1997年から2007年までの10年余に名護市では特別な振興事業が120事業、345億2019万円も投下された。そのほとんどが箱物で、地域経済への影響は地域ボスや行政が期待したようには起こらず、後年度負担などによる財政への圧迫が懸念されている。

[E:four]

5 振興策バブルの様相を呈した名護市だが、新基地建設の条件付受入の【条件】は、まともなかたちでは何一つ良好な進展はなかった。(⇒名護市・受入条件PDF

沖縄県名護市の要望により「軍民共用」と規模拡大したことで自然環境への悪影響(破壊)はより甚大になり、ますます困難になったといって過言ではない。規模拡大したことで、SACO合意時より米軍機能が拡大した側面もあるだろう。地位協定の改善や使用期限など日米両政府には一顧だにされなかった。

5_1 政府関係閣僚と名護市長との基本合意書(⇒名護市・PDF)という形で2002年に示された「使用協定」ですら、中身は普天間や嘉手納の騒音防止協定と構造も文言も同様であり、それらが厳守され名護市民の安寧が守られる拘束力などどこにも見出せないものであった。

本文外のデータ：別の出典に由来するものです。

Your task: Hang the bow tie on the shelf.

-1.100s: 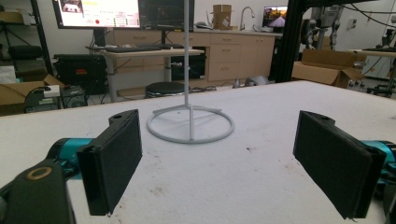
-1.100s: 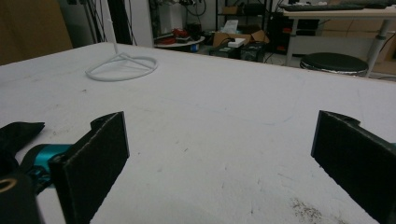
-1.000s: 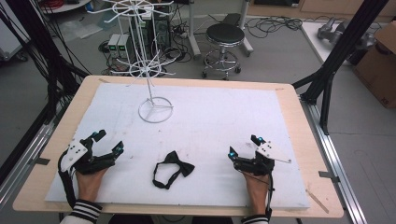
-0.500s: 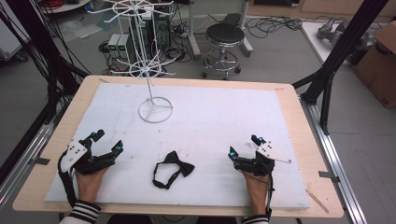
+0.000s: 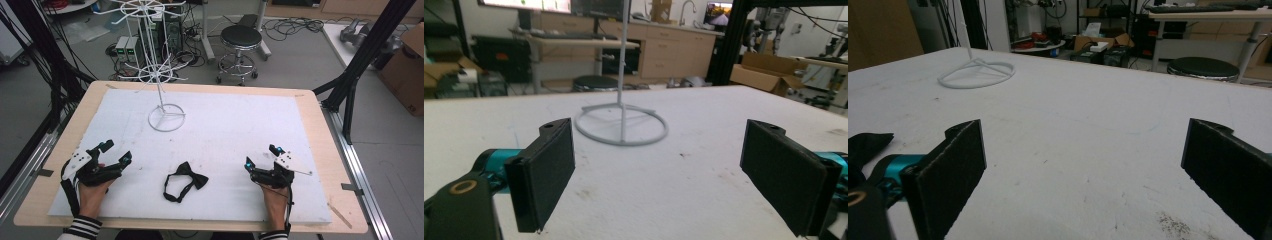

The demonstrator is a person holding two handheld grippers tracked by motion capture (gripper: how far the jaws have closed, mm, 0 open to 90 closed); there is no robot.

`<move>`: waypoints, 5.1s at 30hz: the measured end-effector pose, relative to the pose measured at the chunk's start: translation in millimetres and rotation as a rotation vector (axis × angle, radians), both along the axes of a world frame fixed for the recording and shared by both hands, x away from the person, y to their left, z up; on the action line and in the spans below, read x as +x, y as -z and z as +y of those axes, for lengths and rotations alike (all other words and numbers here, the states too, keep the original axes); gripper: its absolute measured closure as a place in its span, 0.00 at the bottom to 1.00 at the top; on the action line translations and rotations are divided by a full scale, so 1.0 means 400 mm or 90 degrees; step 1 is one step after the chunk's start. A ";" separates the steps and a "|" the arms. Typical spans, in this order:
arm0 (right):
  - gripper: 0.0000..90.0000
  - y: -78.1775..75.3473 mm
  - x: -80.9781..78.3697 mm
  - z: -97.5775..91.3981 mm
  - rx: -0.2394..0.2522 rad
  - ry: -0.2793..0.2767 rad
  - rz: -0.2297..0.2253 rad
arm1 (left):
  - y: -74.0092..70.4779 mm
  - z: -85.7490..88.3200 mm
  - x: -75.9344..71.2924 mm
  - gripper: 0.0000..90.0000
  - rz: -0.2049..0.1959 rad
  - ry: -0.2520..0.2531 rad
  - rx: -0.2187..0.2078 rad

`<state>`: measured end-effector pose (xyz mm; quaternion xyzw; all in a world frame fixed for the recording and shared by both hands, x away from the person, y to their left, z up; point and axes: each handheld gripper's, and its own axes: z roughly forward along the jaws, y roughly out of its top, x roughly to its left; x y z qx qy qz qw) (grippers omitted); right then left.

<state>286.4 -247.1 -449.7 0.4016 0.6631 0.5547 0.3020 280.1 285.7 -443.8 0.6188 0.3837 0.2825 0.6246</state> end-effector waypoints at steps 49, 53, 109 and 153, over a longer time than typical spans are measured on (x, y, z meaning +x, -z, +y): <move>0.03 0.000 -0.001 -0.002 0.003 0.001 -0.002 | -0.151 -0.323 0.075 0.21 0.200 0.265 0.389; 0.03 0.000 -0.001 -0.001 0.003 0.001 0.000 | -0.134 -0.352 0.079 0.22 0.235 0.294 0.461; 0.03 0.000 -0.003 -0.003 0.009 0.001 -0.002 | -0.073 -0.453 0.094 0.85 0.367 0.338 0.576; 0.03 0.001 -0.003 -0.003 0.008 0.000 -0.005 | -0.143 -0.386 0.094 0.97 0.249 0.340 0.358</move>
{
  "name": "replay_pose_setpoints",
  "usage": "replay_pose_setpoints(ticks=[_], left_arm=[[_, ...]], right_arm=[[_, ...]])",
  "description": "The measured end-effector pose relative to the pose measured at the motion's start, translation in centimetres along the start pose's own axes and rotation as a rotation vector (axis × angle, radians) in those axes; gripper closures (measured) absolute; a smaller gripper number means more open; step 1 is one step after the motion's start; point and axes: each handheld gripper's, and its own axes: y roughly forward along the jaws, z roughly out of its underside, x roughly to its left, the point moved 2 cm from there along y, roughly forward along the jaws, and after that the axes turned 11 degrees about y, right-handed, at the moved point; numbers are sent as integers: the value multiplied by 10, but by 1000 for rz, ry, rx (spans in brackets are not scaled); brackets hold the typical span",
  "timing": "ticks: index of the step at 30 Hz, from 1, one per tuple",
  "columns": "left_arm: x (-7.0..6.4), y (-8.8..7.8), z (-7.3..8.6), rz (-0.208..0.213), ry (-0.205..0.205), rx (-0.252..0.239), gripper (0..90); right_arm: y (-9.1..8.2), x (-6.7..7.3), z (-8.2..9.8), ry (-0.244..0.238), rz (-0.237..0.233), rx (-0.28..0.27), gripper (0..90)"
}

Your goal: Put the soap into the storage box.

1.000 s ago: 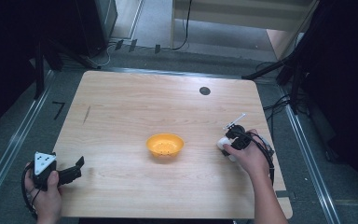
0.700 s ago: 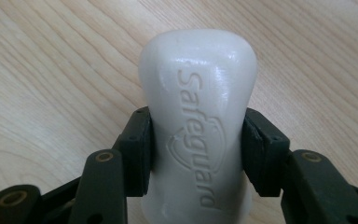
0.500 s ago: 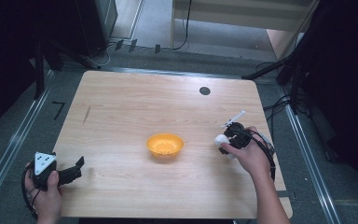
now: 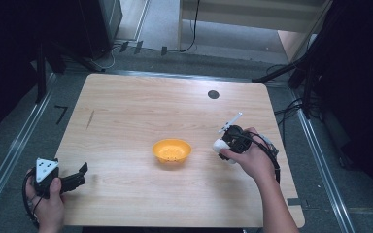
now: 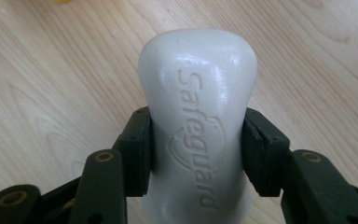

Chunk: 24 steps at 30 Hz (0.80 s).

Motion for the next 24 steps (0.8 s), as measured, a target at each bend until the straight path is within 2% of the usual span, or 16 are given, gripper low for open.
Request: replay_pose_setpoints(ticks=[13,18,20,24], left_arm=[[0,0,0,1,0,0,9],[0,0,0,1,-1,1,9],[0,0,0,1,-1,2,9],[0,0,0,1,-1,2,9]], right_arm=[[-7,24,-24,-88,-9,-2,513],[-12,31,-31,-103,-15,-16,514],[-13,36,-36,-133,-15,-14,513],[-13,41,-41,-152,-13,-13,513]])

そのプロセスにおいて、市議会で地位協定3条管理権がある限り、使用協定など有効性が担保されるはずがないことを指摘されても、名護市当局は事実を論理的に考えることすら放棄していた。

すでにこの時点では1999年の【条件付】受入は過去のものとなり、後は、できるだけ地域ボス達に経済的恩恵をもたらす構造と、その上で(自然環境配慮など問題ではなく)人的被害をどう少なくするかだけが焦点となっていたのだといえる。

(つづく)

ちょっと疲れたので、ここで中断します。